TASK DESCRIPTION:
All of the data below should be printed again word for word, pictures excluded.

SUPPLIED DATA:
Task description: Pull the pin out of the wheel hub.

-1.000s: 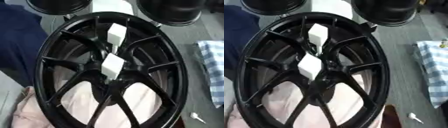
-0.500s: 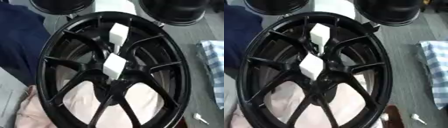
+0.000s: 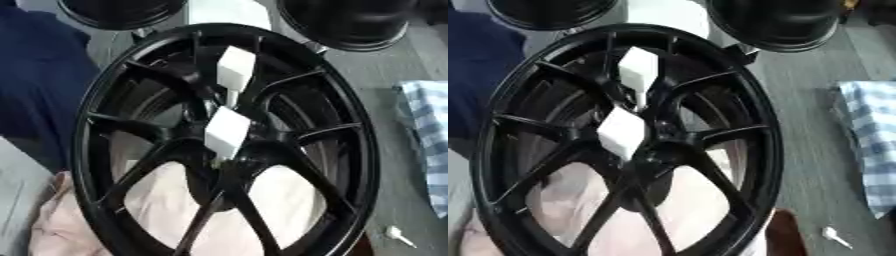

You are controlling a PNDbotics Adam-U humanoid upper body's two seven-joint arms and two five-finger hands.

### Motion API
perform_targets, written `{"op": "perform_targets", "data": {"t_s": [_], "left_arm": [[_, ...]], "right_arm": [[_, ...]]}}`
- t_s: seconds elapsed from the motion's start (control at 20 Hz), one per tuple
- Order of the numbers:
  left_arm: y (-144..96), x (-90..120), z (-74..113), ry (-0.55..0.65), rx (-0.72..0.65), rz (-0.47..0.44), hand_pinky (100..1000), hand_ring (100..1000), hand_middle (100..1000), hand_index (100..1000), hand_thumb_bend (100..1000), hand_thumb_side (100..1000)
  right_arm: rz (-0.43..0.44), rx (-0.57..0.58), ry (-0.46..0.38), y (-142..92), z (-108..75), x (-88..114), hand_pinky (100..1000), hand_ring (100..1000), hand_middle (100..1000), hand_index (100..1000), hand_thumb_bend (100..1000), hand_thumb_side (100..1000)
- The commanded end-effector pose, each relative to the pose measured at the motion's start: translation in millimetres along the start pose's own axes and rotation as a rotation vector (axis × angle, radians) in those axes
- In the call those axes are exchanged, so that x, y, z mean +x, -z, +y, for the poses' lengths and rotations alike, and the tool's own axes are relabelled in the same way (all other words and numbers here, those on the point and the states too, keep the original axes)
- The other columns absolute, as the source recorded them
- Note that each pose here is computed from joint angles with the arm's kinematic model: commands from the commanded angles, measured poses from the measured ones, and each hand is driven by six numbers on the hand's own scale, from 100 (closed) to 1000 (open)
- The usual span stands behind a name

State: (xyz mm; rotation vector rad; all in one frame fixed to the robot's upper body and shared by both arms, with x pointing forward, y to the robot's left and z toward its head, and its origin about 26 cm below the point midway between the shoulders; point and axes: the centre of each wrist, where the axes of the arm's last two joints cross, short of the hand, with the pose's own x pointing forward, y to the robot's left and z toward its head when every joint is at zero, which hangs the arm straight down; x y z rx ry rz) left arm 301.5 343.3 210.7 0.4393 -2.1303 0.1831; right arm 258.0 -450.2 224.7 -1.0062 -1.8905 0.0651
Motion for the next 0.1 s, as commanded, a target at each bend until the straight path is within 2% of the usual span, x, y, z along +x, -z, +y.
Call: {"op": "perform_targets", "data": {"t_s": [0.05, 0.1], "left_arm": [[5.9, 12.0, -4.9, -0.013, -0.034, -0.046, 747, 648, 584, 712, 100, 800], [6.9, 13.3, -7.7, -0.021, -0.045, -0.051, 747, 648, 585, 712, 100, 799]], "right_arm": [[-0.087, -0.013, 0.085, 4.0, 8.6, 23.0, 804, 764, 606, 717, 100, 332], [-0.12, -0.006, 0.135, 3.4, 16.5, 31.0, 803, 763, 605, 717, 100, 326]]}}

TASK OUTPUT:
Task description: Pull the pin out of the wheel hub.

-1.000s: 
-0.500s: 
+0.000s: 

You are controlling a PNDbotics Adam-U humanoid upper body's two seven-joint arms and two five-finger hands.

### Motion API
perform_targets, written `{"op": "perform_targets", "data": {"t_s": [_], "left_arm": [[_, ...]], "right_arm": [[_, ...]]}}`
- t_s: seconds elapsed from the motion's start (control at 20 Hz), one per tuple
- Order of the numbers:
  left_arm: y (-144..96), x (-90..120), z (-74..113), ry (-0.55..0.65), rx (-0.72..0.65), rz (-0.47..0.44), hand_pinky (100..1000), hand_ring (100..1000), hand_middle (100..1000), hand_index (100..1000), hand_thumb_bend (100..1000), hand_thumb_side (100..1000)
  right_arm: rz (-0.43..0.44), rx (-0.57..0.58), ry (-0.46..0.38), y (-142..92), z (-108..75), x (-88..114), hand_pinky (100..1000), hand_ring (100..1000), hand_middle (100..1000), hand_index (100..1000), hand_thumb_bend (100..1000), hand_thumb_side (100..1000)
- The commanded end-effector pose, each relative to the pose measured at the motion's start: translation in millimetres along the start pose's own axes and rotation as a rotation vector (axis × angle, radians) in those axes
- In the call those axes are exchanged, so that x, y, z mean +x, -z, +y, for the poses' lengths and rotations alike, and the tool's own axes are relabelled in the same way (all other words and numbers here, those on the point and the states too, keep the original axes)
- The other columns absolute, as the source recorded them
- Note that each pose here is computed from joint angles with the arm's kinematic model: commands from the commanded angles, measured poses from the measured ones, and each hand is driven by six numbers on the hand's own scale, from 100 (closed) to 1000 (open)
- The usual span stands behind a name

State: (xyz mm; rotation vector rad; all in one frame fixed to the robot's upper body and shared by both arms, with x pointing forward, y to the robot's left and z toward its head, and its origin about 26 cm below the point midway between the shoulders; point and axes: the centre of each wrist, where the axes of the arm's last two joints cross, short of the hand, with the pose's own x pointing forward, y to the robot's left and z toward its head when every joint is at zero, which hangs the arm straight down; x y z rx ry rz) left arm 301.5 343.3 210.7 0.4393 -2.1303 0.1831; right arm 258.0 -450.2 224.7 -1.0062 -1.8905 0.0651
Motion for the next 0.1 s, as commanded, a target at each bend until the straight path is within 2% of the usual span, x, y, z along +x, -z, +y.
Call: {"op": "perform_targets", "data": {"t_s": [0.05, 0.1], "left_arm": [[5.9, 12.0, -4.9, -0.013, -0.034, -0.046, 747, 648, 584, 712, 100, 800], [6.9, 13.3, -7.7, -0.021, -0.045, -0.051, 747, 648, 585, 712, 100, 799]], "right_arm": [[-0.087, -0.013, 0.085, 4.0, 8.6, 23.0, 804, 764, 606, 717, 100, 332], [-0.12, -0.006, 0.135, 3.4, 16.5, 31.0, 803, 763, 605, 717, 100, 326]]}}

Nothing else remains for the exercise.